### Assignment
Output each entry verbatim. Leave the images out.

(Data for analysis)

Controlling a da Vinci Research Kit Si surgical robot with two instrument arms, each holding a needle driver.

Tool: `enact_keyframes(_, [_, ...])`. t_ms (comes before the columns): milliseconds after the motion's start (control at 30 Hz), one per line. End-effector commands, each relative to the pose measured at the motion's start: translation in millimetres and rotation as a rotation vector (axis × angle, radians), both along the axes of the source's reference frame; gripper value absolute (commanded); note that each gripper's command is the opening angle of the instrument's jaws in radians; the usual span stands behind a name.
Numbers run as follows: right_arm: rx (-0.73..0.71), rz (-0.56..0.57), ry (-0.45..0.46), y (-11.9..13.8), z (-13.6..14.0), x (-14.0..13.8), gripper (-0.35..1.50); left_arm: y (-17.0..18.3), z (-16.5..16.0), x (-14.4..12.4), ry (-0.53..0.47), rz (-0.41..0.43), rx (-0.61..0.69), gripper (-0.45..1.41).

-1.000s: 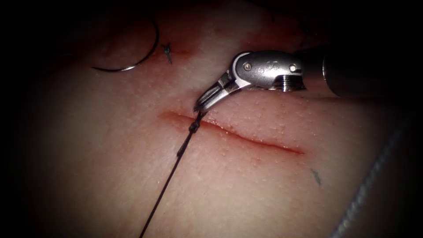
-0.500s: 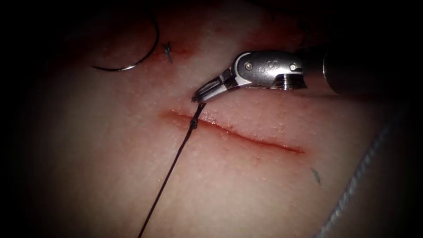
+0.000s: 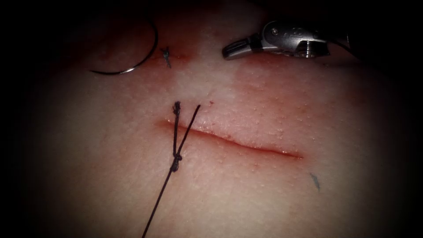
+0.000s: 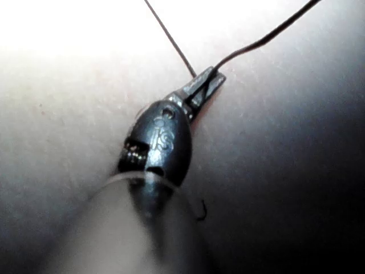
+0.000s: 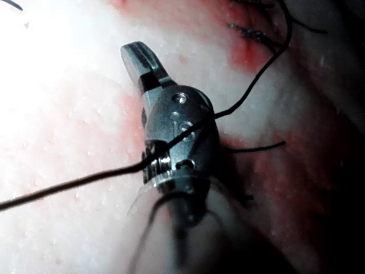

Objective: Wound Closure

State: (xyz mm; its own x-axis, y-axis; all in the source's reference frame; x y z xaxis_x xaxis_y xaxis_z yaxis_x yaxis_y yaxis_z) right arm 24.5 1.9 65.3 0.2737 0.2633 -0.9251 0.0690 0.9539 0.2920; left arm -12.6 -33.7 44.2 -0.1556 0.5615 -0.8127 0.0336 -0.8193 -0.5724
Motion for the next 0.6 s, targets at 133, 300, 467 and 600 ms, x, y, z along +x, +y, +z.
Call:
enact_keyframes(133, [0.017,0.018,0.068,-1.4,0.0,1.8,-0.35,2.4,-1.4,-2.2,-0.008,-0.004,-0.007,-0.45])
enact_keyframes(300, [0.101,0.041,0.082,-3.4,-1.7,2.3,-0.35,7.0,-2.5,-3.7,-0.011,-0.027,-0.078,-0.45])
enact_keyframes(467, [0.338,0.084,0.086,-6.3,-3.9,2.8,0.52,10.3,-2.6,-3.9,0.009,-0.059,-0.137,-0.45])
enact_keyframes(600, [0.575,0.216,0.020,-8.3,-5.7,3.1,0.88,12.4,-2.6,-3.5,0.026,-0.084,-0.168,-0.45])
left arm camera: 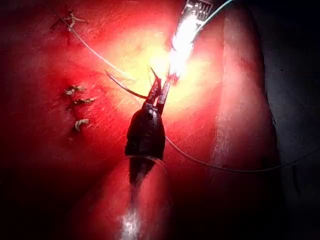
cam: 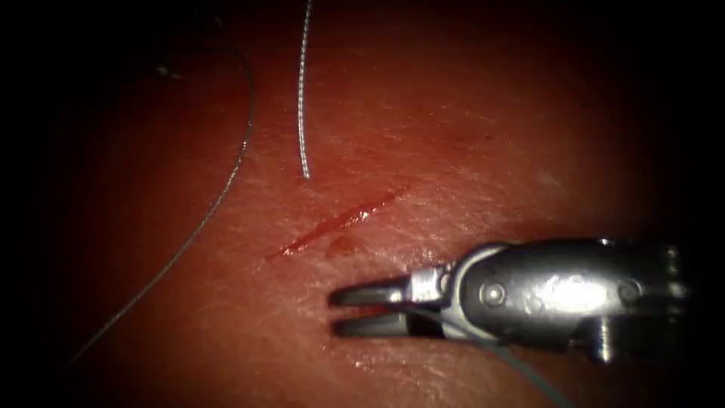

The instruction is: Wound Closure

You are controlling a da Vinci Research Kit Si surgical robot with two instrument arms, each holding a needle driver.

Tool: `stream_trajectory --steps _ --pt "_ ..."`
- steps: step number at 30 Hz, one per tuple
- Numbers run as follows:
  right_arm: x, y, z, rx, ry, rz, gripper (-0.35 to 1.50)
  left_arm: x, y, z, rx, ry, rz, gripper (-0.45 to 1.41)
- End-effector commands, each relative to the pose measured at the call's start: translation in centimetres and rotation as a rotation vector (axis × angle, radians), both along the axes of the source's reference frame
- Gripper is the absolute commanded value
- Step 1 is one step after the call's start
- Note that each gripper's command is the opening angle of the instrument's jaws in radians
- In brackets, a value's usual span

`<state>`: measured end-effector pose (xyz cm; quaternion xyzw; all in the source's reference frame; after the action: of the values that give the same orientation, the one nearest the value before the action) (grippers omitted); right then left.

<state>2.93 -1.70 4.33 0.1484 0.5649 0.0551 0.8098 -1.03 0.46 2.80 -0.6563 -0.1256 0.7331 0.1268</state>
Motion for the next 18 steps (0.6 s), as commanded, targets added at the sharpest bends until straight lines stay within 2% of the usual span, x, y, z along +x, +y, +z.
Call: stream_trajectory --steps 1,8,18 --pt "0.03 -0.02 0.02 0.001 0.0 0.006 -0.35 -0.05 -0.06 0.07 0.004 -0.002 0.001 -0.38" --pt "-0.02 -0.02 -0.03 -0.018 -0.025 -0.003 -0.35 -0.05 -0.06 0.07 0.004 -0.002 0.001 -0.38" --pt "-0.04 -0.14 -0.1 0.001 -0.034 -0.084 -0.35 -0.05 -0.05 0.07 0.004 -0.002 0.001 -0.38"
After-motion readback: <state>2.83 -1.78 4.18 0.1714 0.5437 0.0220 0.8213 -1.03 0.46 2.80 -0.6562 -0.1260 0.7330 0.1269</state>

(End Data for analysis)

### Written answer
Controlling a da Vinci Research Kit Si surgical robot with two instrument arms, each holding a needle driver.

Tool: `enact_keyframes(_, [_, ...])`. t_ms (comes before the columns): milliseconds after the motion's start (control at 30 Hz), one per line. End-effector commands, each relative to the pose measured at the motion's start: translation in millimetres and rotation as a rotation vector (axis × angle, radians), both along the axes of the source's reference frame; gripper value absolute (commanded); note that each gripper's command is the opening angle of the instrument's jaws in radians; the usual span stands behind a name.
Numbers run as follows: right_arm: rx (-0.73..0.71), rz (-0.56..0.57), ry (-0.45..0.46), y (-11.9..13.8), z (-13.6..14.0), x (-14.0..13.8), gripper (-0.35..1.50); left_arm: y (-17.0..18.3), z (-16.5..16.0), x (-14.4..12.4), ry (-0.53..0.47), rz (-0.41..0.43), rx (-0.61..0.69), gripper (-0.45..1.41).

-1.000s: 
-0.500s: 
+0.000s: 
+0.000s: 
+0.000s: 

Objective: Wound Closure

State: (xyz mm; its own x-axis, y-axis; all in the source's reference frame; x y z xaxis_x xaxis_y xaxis_z yaxis_x yaxis_y yaxis_z) right arm 24.5 1.9 65.3 0.2737 0.2633 -0.9251 0.0690 0.9539 0.2920; left arm -12.6 -33.7 44.2 -0.1556 0.5615 -0.8127 0.0336 -0.8193 -0.5724
Motion for the next 0.6 s, targets at 133, 300, 467 and 600 ms, x, y, z along +x, +y, +z.
Call:
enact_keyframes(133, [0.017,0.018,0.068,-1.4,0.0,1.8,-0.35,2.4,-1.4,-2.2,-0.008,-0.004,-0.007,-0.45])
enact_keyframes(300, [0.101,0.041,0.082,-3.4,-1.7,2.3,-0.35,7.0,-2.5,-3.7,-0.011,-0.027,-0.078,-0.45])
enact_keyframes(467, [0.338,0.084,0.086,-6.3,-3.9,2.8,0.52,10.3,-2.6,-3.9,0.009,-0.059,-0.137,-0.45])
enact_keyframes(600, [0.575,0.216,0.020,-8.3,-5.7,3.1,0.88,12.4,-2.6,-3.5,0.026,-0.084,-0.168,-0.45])
left arm camera: 
cam: 

The instruction is: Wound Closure

You are controlling a da Vinci Research Kit Si surgical robot with two instrument arms, each holding a needle driver.

Tool: `stream_trajectory --steps _ --pt "_ ..."`
- steps: step number at 30 Hz, one per tuple
- Numbers run as follows:
  right_arm: x, y, z, rx, ry, rz, gripper (-0.35 to 1.50)
  left_arm: x, y, z, rx, ry, rz, gripper (-0.45 to 1.41)
- End-effector commands, each relative to the pose measured at the call's start: translation in centimetres and rotation as a rotation vector (axis × angle, radians), both along the axes of the source's reference frame
- Gripper is the absolute commanded value
- Step 1 is one step after the call's start
- Note that each gripper's command is the opening angle of the instrument's jaws in radians
- In brackets, a value's usual span

`<state>`: measured end-effector pose (xyz cm; quaternion xyzw; all in the source's reference frame; after the action: of the values that give the same orientation, the one nearest the value before the action) (grippers omitted); right then left.

<state>2.93 -1.70 4.33 0.1484 0.5649 0.0551 0.8098 -1.03 0.46 2.80 -0.6563 -0.1256 0.7331 0.1268</state>
Motion for the next 18 steps (0.6 s), as commanded, targets added at the sharpest bends until straight lines stay within 2% of the usual span, x, y, z along +x, +y, +z.
Call: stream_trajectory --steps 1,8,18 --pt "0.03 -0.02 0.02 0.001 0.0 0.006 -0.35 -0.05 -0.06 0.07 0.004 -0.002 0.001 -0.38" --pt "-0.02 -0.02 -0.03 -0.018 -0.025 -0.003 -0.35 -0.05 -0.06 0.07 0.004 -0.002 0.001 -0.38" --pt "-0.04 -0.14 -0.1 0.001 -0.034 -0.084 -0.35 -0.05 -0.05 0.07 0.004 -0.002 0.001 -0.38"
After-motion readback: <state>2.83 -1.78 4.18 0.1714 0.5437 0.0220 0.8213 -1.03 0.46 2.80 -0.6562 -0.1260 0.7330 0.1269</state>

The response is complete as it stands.